Так и было решено. Всю ночь мы провели за размышлениями над текстом ритуала и способе прочтения его, к окончательному согласию придя лишь на рассвете. По крайней мере мы представили, что это была всего лишь ночь. Аульц оказался прав - никто не торопился нас выпускать. Почти месяц мы провели по очереди прокалывая пальцы, вырисовывая текст на страницах, впитывающих кровь так быстро, как будто с момента своего создания мечтали лишь о ней. Пальцы рук быстро пришли в непригодность, стали онемевать, терять чувствительность и болеть. Кровь из них с трудом выдавливалась. Поэтому к действу были присоединены пальцы ног, пятки и ладони. Текст оказался достаточно длинным для подобного способа письма, но измотанные, с болящими руками и ногами, мы всё-таки успели. И успели как раз вовремя. На следующий день после окончания написания ритуала и пояснения к нему за нами пришли. Дверь открылась и дневной свет ударил в глаза невыносимой режущей болью. Нас, ничего не видящих, схватили и повели куда-то подальше от места заключения, а на полу, на том же месте, что и была найдена, лежала книга с вложенным в переплёт кинжалом. И не было видно в закрытом состоянии, что она скрывает в себе новый, казалось бы, нечитаемый текст, который через несколько сотен лет проявится в истории неприятными последствиями.
Свобода
Освобождение оказалось не столь радостным, как нам хотелось. Нас привели всё в ту же круглую комнату, что приводили каждый вечер, и заставили раздеться. Хозяева дома были на этот раз одеты в чёрные балахоны с капюшоном. Как оказалось, то, что мы с Аульцем попались на нашей церемонии поздравления, было чистой случайностью. В эту ночь всех мальчиков вытащили с кроватей и таким же образом попарно посадили в комнаты, подвергнув тем же испытаниям, что и нас. К сожалению, испытания прошли не все.
- Сегодня здесь собралось лишь шесть мальчишек, - начал хозяин после привычного осмотра. - Вас здесь шестеро, а из шестерых двое - убийцы. Не выдержав сурового режима, не разделив пищу и питье с товарищем, они добыли себе пропитание ценой жизни брата.
В этот момент он подошёл к двум мальчикам, которые испуганно бегали глазами по комнате. В их повадках не осталось ничего человеческого - больше животного. Как забитые звери, без проявления малейших частиц интеллекта, они стояли и тряслись от страха.
- Месяц в комнате с убитым было достойным наказанием для вас, - продолжил он. – Но посмотрите на них. Это же крысы, не способные жить в обществе. А как мы поступаем с крысами? Мы их травим, давим, безжалостно уничтожаем. Мы уничтожаем и их, и их потомство, чтобы больше не было этих тварей в нашей обители.
После этих слов он достал кинжал, похожий на тот, что был вложен в книгу и резким движением перерезал горло тому мальчику, что стоял справа. После этого, развернув второго мальчика к себе, он вонзил кинжал в его сердце.
- Молодцы, сплоченная работа, - сказал он, проходя мимо меня с Аульцем. - С книгой интересно получилось.
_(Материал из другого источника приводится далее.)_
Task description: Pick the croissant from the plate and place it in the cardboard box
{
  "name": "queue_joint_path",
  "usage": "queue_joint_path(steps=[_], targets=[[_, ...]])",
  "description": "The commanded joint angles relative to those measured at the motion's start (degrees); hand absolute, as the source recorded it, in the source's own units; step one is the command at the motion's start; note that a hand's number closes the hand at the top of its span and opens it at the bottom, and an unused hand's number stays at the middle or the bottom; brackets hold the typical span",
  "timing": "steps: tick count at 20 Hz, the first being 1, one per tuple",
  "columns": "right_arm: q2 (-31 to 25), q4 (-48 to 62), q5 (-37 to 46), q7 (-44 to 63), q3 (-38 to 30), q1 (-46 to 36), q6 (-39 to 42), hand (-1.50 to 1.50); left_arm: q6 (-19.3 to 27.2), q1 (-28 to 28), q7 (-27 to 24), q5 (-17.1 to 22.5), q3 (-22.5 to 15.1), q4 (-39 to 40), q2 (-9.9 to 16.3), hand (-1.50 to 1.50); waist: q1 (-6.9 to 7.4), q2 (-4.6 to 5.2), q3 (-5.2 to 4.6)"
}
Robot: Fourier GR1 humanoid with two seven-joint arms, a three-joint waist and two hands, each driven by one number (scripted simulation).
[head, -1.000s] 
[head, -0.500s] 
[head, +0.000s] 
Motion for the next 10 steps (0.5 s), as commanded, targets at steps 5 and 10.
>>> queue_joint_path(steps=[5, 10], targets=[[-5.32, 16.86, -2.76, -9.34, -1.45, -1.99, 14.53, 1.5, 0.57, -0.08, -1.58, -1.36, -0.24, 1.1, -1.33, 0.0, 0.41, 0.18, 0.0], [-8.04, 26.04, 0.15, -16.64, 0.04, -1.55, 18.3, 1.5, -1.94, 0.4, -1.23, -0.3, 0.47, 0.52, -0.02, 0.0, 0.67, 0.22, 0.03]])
Этот кинжал как раз из неё. Все свободны!
Переборов приступ тошноты, мы поспешили покинуть помещение.
После вышеописанных событий жизнь сильно изменилась. Нам разрешили общаться друг с другом, свободно передвигаться по дому и выходить на час на лужайку для отдыха после обеда. Первая половина дня стала загружена учебными занятиями, которые были достаточно разнообразны. Иностранные языки и травоведение, математика и история, логика и физическая культура - вот основные предметы, на которые делался упор. Одним из иностранных языков была латынь. Учили мы её используя различные исторические документы и научные труды. В физическую подготовку помимо бега, силовых и гимнастических упражнений входили фехтование, боевое искусство и метание ножей. Неизменным осталось только собрание с осмотром, которое по-прежнему проходило по вечерам. Изменения, привнесенные в нашу жизнь, обрадовали меня, но, как водится, огорчение бывает во всем. Моё огорчение заключалась в том, что сколь бы загадочным и зловещим местом не казался наш приют и на какие бы мысли он не наводил, к некромантии мы больше не возвращались.
Занятия проходили в основном дома. На первом этаже оказался оборудованный класс, представлявший из себя небольшую комнату с четырьмя столами. За тремя столами, расположенными друг за другом, были размещены по два стула. Четвёртый стол, стоящий в углу напротив входа в комнату, был более узок и предназначался преподавателю. Сам класс был небольшим прямоугольным помещением с окрашенными в белый цвет стенами и потолком. Половицы имели грязно-коричневый оттенок почти стертой краски. Потолок украшала резная деревянная люстра, расходившаяся из центра пятью полукруглыми лапами, в которые были выставлены свечи.